A similar concept was being pursued against viruses. You see, viruses caused their destruction by invading our bodies' living cells. To invade a living cell involved receptor sites, like little hooks, where the virus joined the cell. Similarly, a molecule could be designed to block the receptor sites so the virus never attached to our cells thus remained harmless to our bodies. ...So went the search for such defendant molecules through combinatorial chemistry.
Again, the problem with such new medical technologies in the late 20th century was that they were not super rapidly advancing...not like they should have been, not like, say, computer technology. How, then, did our country finally get medical technology to super rapidly advance to stop the human catastrophes in which some of your very own loved ones possibly died?
The Great Rescue
As I witnessed during the Third Vision, the catastrophes forced us to see reality and depoliticize our country. Two things happened by depoliticizing medicine that seemed like godsends to the frightened people: 1) private research funds came pouring into medical research, and 2) endless entrepreneurial energy and creativity came pouring into medical research. The geniuses of society were free to drive the unburdened technologies into unimaginable new dimensions that eradicated the most complex diseases. In short, Neothink drove Neo-Tech to save our lives. If not for depoliticizing medicine, then many tens of millions would have died.
In the late 20th century, under the old code of rulers and external "authorities", each added increment of politicizing the medical industry further bureaucratized and slowed advancing new medical technology, which in turn dramatically drove away private research funds. Everything became too inefficient and cost-prohibitive for businesses to invest. Moreover, the lone entrepreneurs, those aggressive geniuses of society, could never function in such a cost-prohibitive, risky environment. Their genius and endless energy that so propelled the free computer/cyberspace industry never entered the politicized medical industry. They were needed to unlock the cures to the most complex diseases. Those geniuses, once they were free to flourish under the new code of freedom and Neothink, rapidly unlocked otherwise impossible combinations.

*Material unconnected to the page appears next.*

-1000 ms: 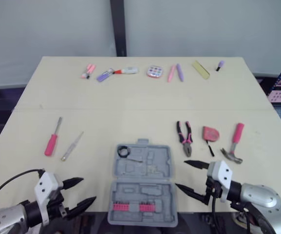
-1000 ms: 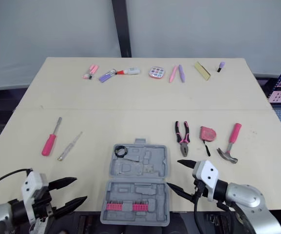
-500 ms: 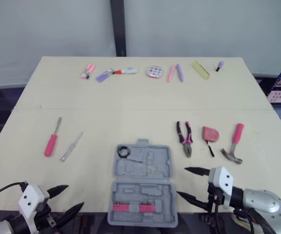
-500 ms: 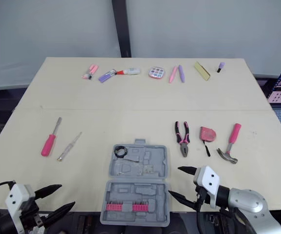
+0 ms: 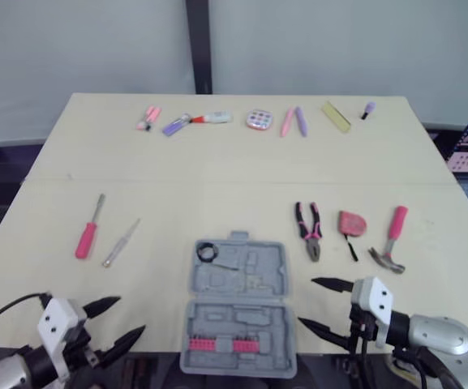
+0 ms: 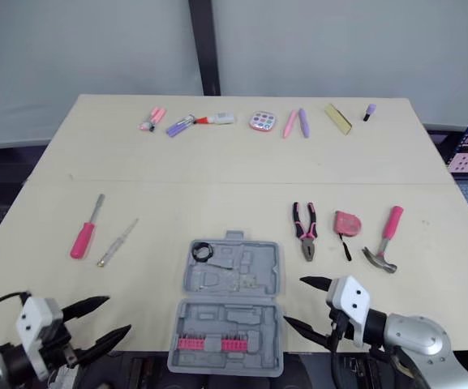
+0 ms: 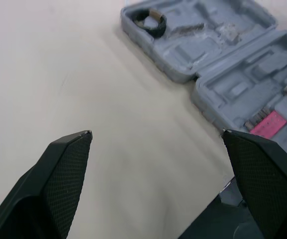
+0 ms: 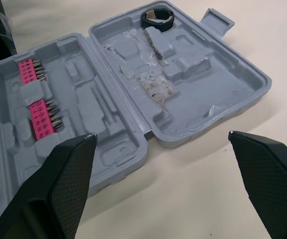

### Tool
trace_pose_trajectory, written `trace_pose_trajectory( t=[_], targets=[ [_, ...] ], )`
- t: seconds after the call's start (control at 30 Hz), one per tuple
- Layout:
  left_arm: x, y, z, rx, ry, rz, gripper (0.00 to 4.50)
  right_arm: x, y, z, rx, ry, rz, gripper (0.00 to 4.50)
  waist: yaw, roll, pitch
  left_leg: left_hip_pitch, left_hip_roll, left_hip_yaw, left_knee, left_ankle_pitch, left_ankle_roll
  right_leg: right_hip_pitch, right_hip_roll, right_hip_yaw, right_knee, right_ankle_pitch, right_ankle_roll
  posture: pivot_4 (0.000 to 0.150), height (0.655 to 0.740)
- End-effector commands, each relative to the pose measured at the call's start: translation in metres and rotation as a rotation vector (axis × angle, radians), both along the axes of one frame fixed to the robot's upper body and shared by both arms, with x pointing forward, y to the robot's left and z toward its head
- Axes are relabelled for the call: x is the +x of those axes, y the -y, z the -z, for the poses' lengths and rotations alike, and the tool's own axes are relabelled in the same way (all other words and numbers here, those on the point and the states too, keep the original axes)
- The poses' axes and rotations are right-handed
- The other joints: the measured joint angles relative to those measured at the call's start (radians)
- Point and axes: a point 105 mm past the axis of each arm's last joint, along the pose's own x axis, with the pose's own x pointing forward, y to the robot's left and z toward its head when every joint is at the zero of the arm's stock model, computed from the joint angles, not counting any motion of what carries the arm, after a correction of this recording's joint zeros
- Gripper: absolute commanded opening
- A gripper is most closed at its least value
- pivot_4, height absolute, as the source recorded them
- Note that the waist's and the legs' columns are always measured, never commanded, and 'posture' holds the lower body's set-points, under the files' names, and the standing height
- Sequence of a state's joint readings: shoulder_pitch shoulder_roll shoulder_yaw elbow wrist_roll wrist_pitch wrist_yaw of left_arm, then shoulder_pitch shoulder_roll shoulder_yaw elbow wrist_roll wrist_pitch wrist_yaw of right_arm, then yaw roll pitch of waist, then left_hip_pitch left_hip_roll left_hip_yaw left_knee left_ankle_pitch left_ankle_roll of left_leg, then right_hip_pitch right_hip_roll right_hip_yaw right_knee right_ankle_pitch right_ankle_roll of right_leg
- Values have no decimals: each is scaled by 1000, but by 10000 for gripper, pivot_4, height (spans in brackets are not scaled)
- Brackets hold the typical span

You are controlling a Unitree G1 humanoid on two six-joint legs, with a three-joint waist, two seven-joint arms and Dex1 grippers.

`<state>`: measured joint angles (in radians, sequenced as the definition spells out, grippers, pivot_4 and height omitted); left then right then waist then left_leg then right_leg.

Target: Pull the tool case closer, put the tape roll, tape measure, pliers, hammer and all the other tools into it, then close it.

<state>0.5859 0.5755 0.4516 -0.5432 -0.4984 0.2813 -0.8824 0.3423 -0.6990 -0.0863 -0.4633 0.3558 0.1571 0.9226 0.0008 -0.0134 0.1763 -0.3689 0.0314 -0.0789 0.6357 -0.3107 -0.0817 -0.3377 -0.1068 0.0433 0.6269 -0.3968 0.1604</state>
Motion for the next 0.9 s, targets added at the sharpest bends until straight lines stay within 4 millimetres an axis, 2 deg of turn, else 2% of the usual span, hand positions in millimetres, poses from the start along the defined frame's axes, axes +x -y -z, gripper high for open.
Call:
trace_pose_trajectory(
  t=[0.03, 0.13, 0.3, 0.47, 0.6, 0.67, 0.9],
  targets=[
    [14, 32, -34, -74, 107, 119, 44784, 5, 2, -11, 28, 28, 49, 45000, -1, 0, 0, 0, 0, 0, 0, 0, 0, 0, 0, 0, 0, 0, 0, 1500, 7400],
    [21, 47, -43, -89, 137, 184, 44784, 10, 8, -12, 11, 42, 124, 45000, -4, 2, -1, 0, 0, 0, 0, 2, -3, 0, 0, 0, 0, 0, 0, 1500, 7400],
    [28, 56, -47, -96, 149, 218, 44784, 25, 26, -14, -17, 77, 341, 45000, -16, 2, -1, 1, 0, 2, -2, 2, -3, -2, 0, 2, 0, 0, 0, 1500, 7400],
    [31, 58, -46, -98, 145, 226, 44784, 44, 41, -20, 5, 76, 563, 45000, -14, 3, -1, 0, 0, 2, -1, 2, -4, -2, 0, 3, 1, 0, 0, 1500, 7400],
    [32, 63, -44, -87, 144, 239, 44784, 66, 44, -22, 29, 67, 702, 45000, -16, 3, -1, 0, 0, 2, -2, 2, -4, -3, 0, 3, 1, 0, 0, 1500, 7400],
    [32, 64, -44, -89, 146, 237, 44784, 77, 50, -19, 23, 52, 797, 45000, -17, 3, -1, 0, 0, 2, -2, 2, -4, -3, 0, 3, 1, 0, 0, 1500, 7400],
    [33, 65, -45, -77, 154, 228, 44784, 106, 61, -8, 22, -63, 940, 45000, -22, 4, -1, 0, 0, 3, -2, 2, -4, -4, 0, 3, 1, 0, 0, 1500, 7400]
  ],
)
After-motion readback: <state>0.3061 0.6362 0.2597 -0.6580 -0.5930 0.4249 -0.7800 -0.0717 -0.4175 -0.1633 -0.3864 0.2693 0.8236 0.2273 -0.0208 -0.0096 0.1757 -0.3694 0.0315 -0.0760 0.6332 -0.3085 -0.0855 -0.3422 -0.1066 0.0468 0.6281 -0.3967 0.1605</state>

Politicization was the devil's trickery on Earth -- a mutation of the bicameral mentality literally ravaging the health of conscious man -- causing the Great Sin that cost us millions of precious lives. Each incremental step the other way -- depoliticizing the medical industry -- dramatically freed up thus sped up advancing technology, which in turn dramatically attracted private research funds and, like a godsend, opened up the medical industry to the entrepreneurs and their endless energy and drive, their genius, their speed and agility to ferret out brilliant advances.
In the Third Vision, I witnessed that sometime in the next millennium we outgrew our desire to be ruled over and took away our politicians' and bureaucrats' corrupt ruling powers. When people began dying in increasing numbers, we depoliticized the medical industry to make it as free as the computer industry. Survival pressures helped push us from our mysticisms and bicameral mentalities. Soon under the new code, the geniuses did to medicine what they first did to computers. Our country won this race against the microbes, and the geniuses made life safe for us and our loved ones. But the losses were never forgotten.
After 2001, after depoliticizing the medical industry, more and more geniuses rose up and waved through that industry the wand of Neo-Tech -- super rapidly advancing new technologies. Neo-Tech saved us from apocalyptic human catastrophes, which became known as the Great Rescue.